Financial details of the four acquisitions were not disclosed. A BISYS spokeswoman had not returned a call seeking comment by press time.

BISYS' former fund clients, many of which recently had distribution agreements approved by their boards of directors, were busy alerting their shareholders. "BISYS has determined that it will cease to serve as a principal underwriter to mutual funds shortly after the consummation of the merger," revealed an Aug. 3 prospectus amendment from the Heartland Funds Group.

Foreside is the successor firm to Forum Fund Services, originally organized in September 1998 as a subsidiary of Forum Financial Group. Ironically, in 2003 it was Citigroup that acquired a majority of Forum Financial Group, and in 2004, two executives agreed to acquire the fund servicing unit of Forum Fund Services that Citigroup had not acquired. The deal brings a collective $125 billion in fresh assets under distribution to the firm, more then tripling Foreside's asset servicing base from $50 billion.

Foreside operates two subsidiaries, broker/dealer and mutual fund underwriter and distributor Foreside Fund Services and Foreside Compliance Services, which provides various compliance tasks on an outsourced basis to investment companies. Those two functions are all the company wants to do. Unlike other outsource service firms that will bundle distribution with transfer agency, fund accounting, and other back-office tasks, Foreside will only distribute funds and provide compliance services-period.

"We're not permitted to discuss the [BISYS] transaction," said Simon Collier, president and partner of Foreside Financial Group. "It's complementary to the business we have," he added.

The deal makes sense because Foreside has taken on the distribution for many of BISYS' former bank-sponsored fund clients. "We don't compete with any of the banks," Collier noted. That suggests that there could have been a conflict of interest if Citigroup had absorbed BISYS' bank fund clients' distribution duties.

The original BISYS sale was publicly announced in May, nine months after the firm turned to Bear Stearns to help it explore strategic alternatives. Although industry analysts had expected that the company would be sold off in pieces to several buyers, BISYS entered into an exclusive negotiation arrangement with Citigroup for the sale of the entire firm in April. Post-sale, business pieces were parceled off separately, as predicted.

Distribution has increasingly become an area of interest for service providers.

ALPS Fund Services of Denver handles an array of outsourced behind-the-scenes tasks. The firm, which has been majority owned by private equity firm Lovell Minnick Partners of Rolling Hills Estates, Calif., since September 2005, has carved out its particular niche with the "active distribution" of open- and closed-end funds, as well as exchange-traded funds.

"We act as marketing agent; a partner with the investment advisor to bring out a fund," said ALPS President Ned Burke.
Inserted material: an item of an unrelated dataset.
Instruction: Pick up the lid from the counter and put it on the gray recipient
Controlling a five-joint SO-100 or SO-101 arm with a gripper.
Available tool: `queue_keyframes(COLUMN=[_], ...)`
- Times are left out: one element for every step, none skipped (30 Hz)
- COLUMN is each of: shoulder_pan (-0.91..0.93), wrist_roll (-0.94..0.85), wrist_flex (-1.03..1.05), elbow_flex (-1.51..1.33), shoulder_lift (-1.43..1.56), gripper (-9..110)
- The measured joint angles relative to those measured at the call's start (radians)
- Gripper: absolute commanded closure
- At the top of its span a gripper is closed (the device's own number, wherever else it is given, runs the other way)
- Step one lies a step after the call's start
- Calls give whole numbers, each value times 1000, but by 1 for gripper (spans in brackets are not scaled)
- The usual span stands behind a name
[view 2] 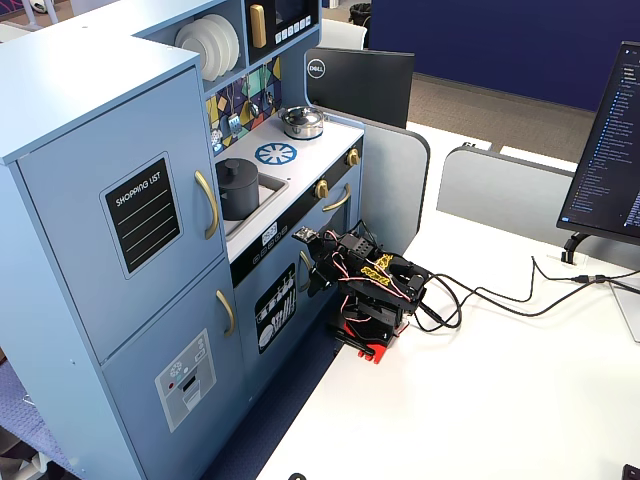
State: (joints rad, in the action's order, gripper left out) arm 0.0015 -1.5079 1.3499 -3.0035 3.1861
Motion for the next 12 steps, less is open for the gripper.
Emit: queue_keyframes(shoulder_pan=[-3,-5,-5,-5,-5,-5,-5,-5,-5,-5,-5,-5], wrist_roll=[0,0,0,0,0,0,0,0,0,0,0,0], wrist_flex=[0,0,2,2,2,2,2,2,2,2,2,2], elbow_flex=[0,0,0,0,0,0,0,0,0,0,0,0], shoulder_lift=[0,0,0,0,0,0,0,0,0,0,0,0], gripper=[96,96,96,96,96,96,96,96,96,96,96,96])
That includes everything from helping coordinate a closed-end fund's road show and working with the underwriters to creating sales collateral materials for clients, he said. That active distribution is in addition to the "statutory" distribution services that ALPS has offered for years.

Among its successes, in January 2007 ALPS helped launch the closed-end Alpine Total Dynamic Dividend Fund with a record-breaking $4 billion of initial assets.

ALPS also recently added hedge fund administration to its repertoire, as well money management with the launch of a series of asset allocation portfolios utilizing ETFs.